(Stored records)
★ ★ ★ ★ ★ ★ ★

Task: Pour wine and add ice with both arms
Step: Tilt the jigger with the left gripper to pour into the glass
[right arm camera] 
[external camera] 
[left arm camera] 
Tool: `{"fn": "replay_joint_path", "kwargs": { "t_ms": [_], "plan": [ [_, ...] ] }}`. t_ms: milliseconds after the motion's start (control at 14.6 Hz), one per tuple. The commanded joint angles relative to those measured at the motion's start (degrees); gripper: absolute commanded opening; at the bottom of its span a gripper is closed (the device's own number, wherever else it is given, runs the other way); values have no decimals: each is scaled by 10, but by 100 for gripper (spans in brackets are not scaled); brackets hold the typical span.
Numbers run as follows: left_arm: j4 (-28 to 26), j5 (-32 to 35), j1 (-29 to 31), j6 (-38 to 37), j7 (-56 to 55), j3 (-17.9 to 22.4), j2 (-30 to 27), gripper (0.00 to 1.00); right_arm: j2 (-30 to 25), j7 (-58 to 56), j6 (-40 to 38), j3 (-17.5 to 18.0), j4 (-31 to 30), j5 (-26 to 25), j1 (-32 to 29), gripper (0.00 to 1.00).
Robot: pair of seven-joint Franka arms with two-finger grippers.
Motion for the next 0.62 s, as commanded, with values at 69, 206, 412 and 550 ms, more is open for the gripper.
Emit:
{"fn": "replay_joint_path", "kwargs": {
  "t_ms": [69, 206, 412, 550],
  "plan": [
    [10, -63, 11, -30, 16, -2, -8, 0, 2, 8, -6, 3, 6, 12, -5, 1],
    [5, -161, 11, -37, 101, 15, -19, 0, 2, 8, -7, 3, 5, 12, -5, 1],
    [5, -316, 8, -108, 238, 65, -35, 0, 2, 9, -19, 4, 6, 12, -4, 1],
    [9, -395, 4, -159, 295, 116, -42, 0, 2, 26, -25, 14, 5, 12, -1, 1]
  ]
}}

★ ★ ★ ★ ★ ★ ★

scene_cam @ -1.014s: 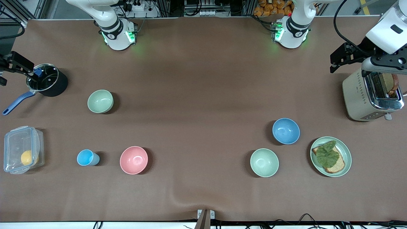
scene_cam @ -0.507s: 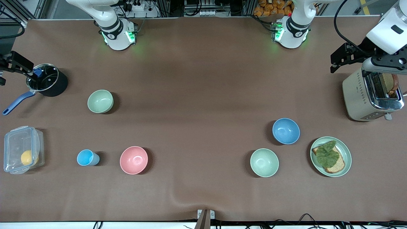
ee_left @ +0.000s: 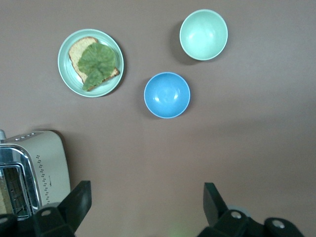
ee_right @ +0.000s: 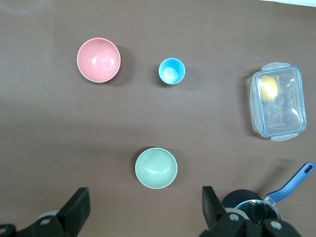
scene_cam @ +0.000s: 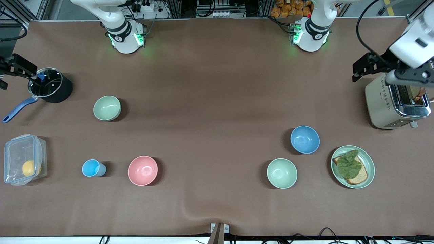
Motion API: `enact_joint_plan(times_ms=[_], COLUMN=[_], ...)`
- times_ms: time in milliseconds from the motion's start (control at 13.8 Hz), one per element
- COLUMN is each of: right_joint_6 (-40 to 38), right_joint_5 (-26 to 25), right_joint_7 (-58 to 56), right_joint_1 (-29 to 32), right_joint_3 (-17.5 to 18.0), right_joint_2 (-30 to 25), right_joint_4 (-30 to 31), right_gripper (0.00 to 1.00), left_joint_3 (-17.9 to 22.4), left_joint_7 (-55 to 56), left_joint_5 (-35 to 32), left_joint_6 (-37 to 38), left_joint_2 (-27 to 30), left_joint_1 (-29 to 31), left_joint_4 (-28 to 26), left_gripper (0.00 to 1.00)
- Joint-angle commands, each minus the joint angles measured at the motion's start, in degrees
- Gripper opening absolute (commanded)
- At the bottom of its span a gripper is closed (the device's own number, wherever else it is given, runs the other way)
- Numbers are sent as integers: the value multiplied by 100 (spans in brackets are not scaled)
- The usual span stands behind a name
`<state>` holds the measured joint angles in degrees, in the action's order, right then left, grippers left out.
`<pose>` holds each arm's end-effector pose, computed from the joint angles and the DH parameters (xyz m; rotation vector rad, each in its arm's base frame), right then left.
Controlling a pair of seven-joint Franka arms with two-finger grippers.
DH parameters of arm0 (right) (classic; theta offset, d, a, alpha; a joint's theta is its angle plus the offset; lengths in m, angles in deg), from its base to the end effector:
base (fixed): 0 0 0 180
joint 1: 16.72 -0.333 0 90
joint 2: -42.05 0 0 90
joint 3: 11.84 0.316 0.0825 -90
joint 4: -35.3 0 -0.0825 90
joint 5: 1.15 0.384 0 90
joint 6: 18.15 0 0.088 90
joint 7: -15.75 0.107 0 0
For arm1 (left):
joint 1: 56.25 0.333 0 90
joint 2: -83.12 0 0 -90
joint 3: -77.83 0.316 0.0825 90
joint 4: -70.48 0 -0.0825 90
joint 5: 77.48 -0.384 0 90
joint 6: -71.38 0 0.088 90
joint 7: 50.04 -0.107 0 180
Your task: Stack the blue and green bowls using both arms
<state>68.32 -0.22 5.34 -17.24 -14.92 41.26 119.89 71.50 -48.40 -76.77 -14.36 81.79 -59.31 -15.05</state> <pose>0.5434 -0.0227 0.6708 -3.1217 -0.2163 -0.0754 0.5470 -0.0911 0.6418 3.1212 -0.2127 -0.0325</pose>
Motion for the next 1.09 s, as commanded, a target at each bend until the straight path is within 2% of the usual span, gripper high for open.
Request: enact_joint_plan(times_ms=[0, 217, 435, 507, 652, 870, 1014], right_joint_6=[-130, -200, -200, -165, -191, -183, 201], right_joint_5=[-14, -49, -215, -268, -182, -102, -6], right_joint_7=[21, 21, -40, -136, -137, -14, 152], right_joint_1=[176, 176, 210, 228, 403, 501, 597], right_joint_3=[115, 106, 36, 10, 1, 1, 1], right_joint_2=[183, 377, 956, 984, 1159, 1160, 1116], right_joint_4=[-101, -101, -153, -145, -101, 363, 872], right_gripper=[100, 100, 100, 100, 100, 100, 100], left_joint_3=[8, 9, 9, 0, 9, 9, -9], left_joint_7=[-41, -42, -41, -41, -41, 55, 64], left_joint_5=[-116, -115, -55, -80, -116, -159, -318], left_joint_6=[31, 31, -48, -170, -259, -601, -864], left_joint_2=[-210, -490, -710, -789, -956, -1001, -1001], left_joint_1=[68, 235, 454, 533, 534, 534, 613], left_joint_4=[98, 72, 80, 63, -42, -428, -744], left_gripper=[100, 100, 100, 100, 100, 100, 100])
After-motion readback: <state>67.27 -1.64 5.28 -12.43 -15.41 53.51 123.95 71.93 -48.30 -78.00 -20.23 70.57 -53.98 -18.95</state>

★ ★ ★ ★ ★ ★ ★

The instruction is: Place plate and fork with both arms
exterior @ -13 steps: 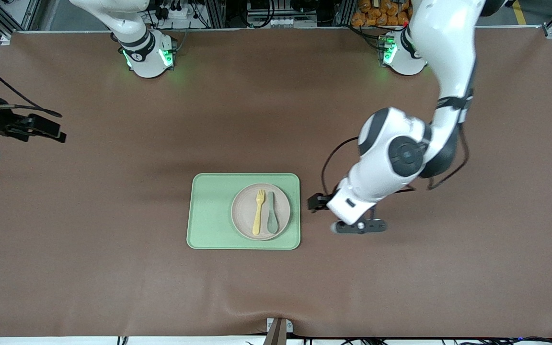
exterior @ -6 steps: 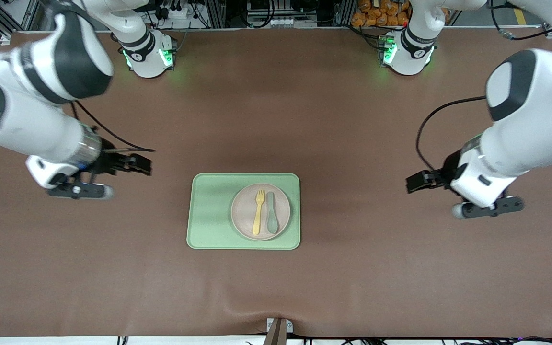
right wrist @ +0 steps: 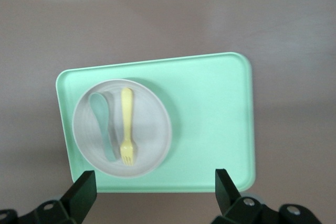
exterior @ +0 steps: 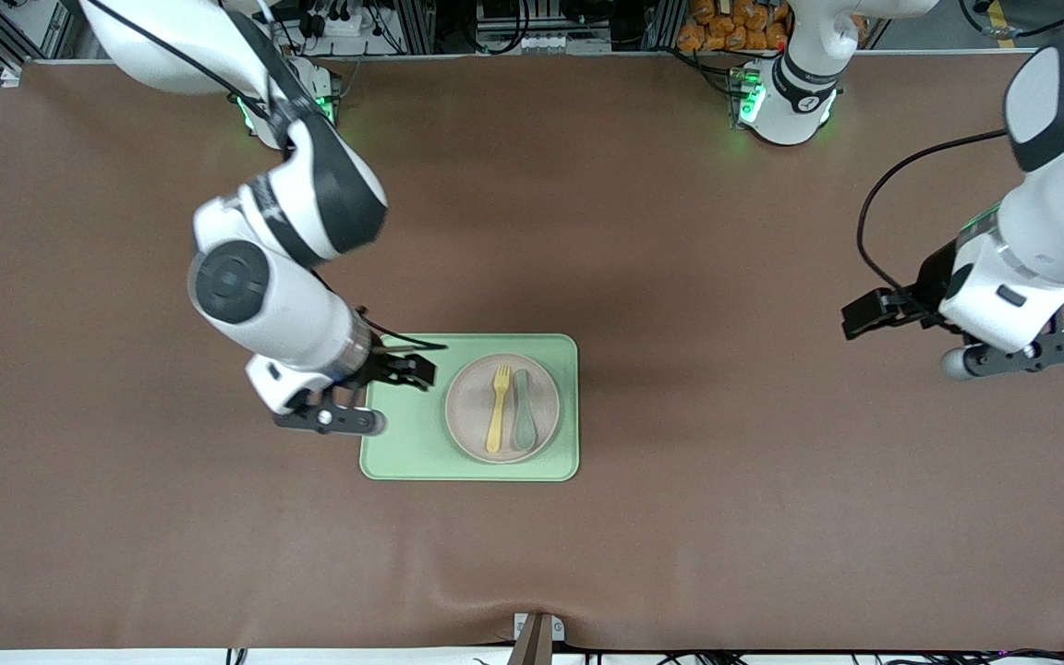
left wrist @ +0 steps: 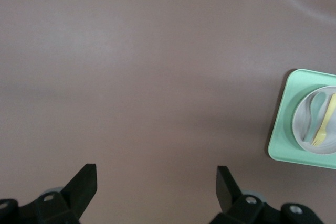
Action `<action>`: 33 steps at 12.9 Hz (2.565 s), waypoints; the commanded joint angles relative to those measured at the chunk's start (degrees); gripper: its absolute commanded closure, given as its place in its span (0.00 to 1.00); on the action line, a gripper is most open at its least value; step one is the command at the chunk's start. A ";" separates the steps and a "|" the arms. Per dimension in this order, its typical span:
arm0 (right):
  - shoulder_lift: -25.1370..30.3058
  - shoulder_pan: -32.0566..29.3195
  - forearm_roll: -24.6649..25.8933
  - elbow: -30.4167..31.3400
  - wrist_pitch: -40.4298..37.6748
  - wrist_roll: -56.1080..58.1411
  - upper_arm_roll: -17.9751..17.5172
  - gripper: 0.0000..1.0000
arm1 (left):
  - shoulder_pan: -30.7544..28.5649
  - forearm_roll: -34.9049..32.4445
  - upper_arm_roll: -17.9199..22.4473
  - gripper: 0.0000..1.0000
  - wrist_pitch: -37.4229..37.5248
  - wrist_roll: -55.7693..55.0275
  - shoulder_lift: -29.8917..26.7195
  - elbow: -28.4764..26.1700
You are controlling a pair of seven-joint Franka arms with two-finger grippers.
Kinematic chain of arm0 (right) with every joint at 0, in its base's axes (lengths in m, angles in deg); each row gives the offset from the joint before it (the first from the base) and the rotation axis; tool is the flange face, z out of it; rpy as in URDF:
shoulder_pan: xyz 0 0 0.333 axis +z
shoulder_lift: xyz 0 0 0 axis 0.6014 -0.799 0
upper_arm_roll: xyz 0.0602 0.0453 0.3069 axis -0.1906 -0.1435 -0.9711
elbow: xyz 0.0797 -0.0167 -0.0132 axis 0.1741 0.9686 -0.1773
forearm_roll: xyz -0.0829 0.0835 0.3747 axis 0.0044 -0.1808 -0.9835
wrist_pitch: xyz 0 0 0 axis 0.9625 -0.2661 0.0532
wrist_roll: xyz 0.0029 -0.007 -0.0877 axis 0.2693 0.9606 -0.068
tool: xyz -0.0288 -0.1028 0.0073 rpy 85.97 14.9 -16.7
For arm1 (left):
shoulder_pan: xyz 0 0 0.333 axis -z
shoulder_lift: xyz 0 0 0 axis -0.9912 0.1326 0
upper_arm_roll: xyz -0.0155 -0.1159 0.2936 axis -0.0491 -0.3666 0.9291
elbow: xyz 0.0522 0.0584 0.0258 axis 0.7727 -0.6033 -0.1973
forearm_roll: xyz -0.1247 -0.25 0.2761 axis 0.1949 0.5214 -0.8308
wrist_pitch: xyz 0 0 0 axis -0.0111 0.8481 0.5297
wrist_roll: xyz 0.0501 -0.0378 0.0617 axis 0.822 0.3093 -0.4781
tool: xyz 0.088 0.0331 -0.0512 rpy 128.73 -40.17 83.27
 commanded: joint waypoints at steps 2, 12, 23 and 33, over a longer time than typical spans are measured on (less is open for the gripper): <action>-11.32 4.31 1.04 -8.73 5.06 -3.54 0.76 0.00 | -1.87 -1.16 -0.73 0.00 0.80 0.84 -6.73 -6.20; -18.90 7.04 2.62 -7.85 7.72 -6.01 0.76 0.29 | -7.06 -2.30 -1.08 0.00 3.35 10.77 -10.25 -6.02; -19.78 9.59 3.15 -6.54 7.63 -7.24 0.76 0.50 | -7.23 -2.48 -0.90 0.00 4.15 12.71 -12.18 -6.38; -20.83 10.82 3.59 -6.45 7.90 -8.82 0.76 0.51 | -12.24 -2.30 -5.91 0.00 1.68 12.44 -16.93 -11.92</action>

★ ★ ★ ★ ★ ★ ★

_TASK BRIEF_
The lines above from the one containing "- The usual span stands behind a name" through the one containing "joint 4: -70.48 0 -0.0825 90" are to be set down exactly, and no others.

_RESULT_
- The usual span stands behind a name
`<state>` holds the measured joint angles in degrees, in the action's order, right then left, grippers left out.
`<pose>` holds each arm's end-effector pose, computed from the joint angles and the DH parameters (xyz m; rotation vector rad, each in its arm's base frame), right then left.
Controlling a pair of seven-joint Franka arms with two-finger grippers.
DH parameters of arm0 (right) (classic; theta offset, d, a, alpha; a joint's theta is its angle plus the offset; lengths in m, angles in deg), from its base to the end effector:
base (fixed): 0 0 0 180
joint 1: 16.72 -0.333 0 90
joint 2: -42.05 0 0 90
joint 3: 11.84 0.316 0.0825 -90
joint 4: -35.3 0 -0.0825 90
joint 5: 1.15 0.384 0 90
joint 6: 18.15 0 0.088 90
joint 7: -15.75 0.107 0 0
For arm1 (left):
joint 1: 56.25 0.333 0 90
joint 2: -83.12 0 0 -90
joint 3: -77.83 0.316 0.0825 90
joint 4: -70.48 0 -0.0825 90

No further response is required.